**Directions:** The task calls for each line of the records below in which the word "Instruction" appears.

**Materials provided:**

=== Section Start ===

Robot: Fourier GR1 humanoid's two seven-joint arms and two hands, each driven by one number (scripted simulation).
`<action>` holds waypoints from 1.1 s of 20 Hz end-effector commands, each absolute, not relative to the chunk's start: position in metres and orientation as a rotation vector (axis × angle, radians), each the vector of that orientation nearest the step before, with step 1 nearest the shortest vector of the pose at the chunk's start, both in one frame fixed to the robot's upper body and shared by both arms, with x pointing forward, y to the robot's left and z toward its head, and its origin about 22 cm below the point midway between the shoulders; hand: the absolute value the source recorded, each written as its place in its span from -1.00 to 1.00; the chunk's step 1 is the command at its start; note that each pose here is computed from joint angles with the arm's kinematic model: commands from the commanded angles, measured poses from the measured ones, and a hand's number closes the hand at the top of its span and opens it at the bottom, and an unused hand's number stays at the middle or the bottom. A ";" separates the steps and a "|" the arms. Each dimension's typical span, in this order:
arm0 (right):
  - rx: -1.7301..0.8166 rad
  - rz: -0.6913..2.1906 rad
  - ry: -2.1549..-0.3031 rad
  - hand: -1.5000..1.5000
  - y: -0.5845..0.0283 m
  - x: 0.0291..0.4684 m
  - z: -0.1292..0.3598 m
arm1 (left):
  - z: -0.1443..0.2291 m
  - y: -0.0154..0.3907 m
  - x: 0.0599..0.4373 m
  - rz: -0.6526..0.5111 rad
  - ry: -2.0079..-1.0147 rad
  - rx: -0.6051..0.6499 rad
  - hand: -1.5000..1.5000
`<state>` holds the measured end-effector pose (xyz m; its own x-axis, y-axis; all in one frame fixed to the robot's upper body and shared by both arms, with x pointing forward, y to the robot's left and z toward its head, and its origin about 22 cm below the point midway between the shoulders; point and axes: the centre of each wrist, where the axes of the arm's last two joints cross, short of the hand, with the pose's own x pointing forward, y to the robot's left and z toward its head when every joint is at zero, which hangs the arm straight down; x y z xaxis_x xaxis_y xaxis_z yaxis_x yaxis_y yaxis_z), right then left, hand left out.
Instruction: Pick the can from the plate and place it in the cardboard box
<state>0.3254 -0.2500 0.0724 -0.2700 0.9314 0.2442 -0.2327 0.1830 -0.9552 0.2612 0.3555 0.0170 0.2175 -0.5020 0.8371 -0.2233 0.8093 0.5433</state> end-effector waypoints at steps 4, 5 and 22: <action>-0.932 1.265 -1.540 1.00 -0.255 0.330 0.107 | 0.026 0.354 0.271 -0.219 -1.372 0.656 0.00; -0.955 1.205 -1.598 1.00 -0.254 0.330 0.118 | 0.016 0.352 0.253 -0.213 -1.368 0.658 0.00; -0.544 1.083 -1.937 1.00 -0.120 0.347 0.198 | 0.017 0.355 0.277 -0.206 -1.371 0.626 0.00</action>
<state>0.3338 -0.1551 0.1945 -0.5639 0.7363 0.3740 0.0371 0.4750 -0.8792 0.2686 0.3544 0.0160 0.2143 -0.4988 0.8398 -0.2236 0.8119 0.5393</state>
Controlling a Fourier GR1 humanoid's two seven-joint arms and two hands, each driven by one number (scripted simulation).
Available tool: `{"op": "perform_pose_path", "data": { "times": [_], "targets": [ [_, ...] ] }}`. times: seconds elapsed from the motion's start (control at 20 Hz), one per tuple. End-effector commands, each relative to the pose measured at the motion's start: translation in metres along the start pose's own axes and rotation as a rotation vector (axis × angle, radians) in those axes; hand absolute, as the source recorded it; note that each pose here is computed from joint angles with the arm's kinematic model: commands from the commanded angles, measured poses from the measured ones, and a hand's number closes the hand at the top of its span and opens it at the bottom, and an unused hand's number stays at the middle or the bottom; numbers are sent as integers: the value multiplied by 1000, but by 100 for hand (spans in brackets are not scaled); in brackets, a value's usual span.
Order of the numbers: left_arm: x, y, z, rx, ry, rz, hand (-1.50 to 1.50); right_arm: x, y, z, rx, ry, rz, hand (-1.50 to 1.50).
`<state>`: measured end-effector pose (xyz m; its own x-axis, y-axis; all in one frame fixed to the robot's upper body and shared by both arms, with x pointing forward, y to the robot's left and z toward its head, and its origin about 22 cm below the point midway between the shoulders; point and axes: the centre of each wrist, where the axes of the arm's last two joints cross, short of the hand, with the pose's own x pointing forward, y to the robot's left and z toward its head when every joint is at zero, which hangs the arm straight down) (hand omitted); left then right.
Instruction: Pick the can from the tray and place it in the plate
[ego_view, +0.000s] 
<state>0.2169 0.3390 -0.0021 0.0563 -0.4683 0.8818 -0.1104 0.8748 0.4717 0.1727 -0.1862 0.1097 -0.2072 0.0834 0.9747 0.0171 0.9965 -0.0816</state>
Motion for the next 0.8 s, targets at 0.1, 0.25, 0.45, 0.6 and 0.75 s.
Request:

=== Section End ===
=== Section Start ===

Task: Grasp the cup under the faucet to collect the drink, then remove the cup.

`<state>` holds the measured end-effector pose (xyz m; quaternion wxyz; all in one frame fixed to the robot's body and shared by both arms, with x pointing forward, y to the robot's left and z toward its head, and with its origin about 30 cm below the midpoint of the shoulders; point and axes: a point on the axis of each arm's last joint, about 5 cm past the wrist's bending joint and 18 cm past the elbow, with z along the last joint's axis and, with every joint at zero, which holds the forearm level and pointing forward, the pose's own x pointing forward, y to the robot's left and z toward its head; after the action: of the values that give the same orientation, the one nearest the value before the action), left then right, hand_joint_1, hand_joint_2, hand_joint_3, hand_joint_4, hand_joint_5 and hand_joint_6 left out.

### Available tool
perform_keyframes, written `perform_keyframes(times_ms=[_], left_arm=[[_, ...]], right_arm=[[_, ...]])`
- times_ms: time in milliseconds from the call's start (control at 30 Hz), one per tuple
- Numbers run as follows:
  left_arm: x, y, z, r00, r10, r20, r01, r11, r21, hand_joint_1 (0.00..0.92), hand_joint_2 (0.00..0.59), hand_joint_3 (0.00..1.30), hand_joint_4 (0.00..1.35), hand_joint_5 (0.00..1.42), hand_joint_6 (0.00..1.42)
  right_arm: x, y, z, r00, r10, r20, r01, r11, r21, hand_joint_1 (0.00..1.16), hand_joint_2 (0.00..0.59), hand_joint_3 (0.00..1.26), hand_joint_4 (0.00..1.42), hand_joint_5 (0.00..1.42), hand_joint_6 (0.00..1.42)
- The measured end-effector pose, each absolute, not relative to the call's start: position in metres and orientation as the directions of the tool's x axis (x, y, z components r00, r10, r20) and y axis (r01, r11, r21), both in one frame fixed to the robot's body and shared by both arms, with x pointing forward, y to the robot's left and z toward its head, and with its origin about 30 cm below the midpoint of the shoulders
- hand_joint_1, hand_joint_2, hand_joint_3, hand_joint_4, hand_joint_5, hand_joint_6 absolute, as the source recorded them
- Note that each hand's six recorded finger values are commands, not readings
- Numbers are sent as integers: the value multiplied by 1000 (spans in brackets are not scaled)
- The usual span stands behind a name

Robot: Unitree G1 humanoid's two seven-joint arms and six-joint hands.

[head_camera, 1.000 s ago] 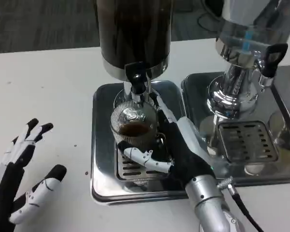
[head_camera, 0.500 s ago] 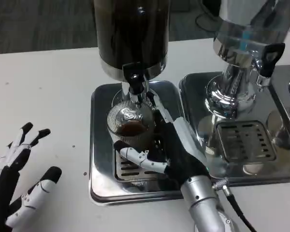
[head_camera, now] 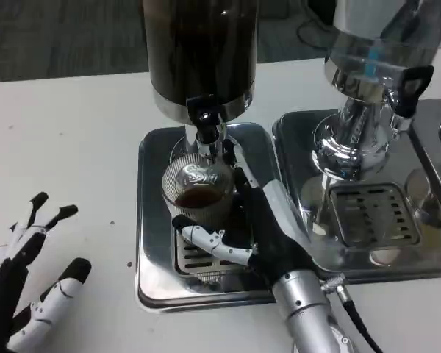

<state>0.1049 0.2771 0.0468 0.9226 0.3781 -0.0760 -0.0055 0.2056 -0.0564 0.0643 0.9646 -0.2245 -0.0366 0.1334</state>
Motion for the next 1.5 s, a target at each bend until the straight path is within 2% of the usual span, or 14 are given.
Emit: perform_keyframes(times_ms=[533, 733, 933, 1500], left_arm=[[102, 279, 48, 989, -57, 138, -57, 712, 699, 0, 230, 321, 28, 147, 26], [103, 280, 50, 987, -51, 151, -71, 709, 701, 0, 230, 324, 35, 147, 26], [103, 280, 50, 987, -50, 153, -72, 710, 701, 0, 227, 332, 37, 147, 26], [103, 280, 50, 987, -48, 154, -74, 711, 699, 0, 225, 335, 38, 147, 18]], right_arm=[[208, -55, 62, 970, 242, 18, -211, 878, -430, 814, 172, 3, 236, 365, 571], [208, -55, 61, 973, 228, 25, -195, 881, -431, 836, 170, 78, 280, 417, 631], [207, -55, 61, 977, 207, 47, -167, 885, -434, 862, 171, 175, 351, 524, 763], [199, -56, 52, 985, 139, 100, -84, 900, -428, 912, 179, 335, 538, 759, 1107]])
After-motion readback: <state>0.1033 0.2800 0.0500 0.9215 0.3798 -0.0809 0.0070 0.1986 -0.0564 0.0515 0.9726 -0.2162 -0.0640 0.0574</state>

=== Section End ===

**Output:**
Instruction: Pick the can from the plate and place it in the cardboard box
Instruction: Pick the can from the tray and place it in the plate

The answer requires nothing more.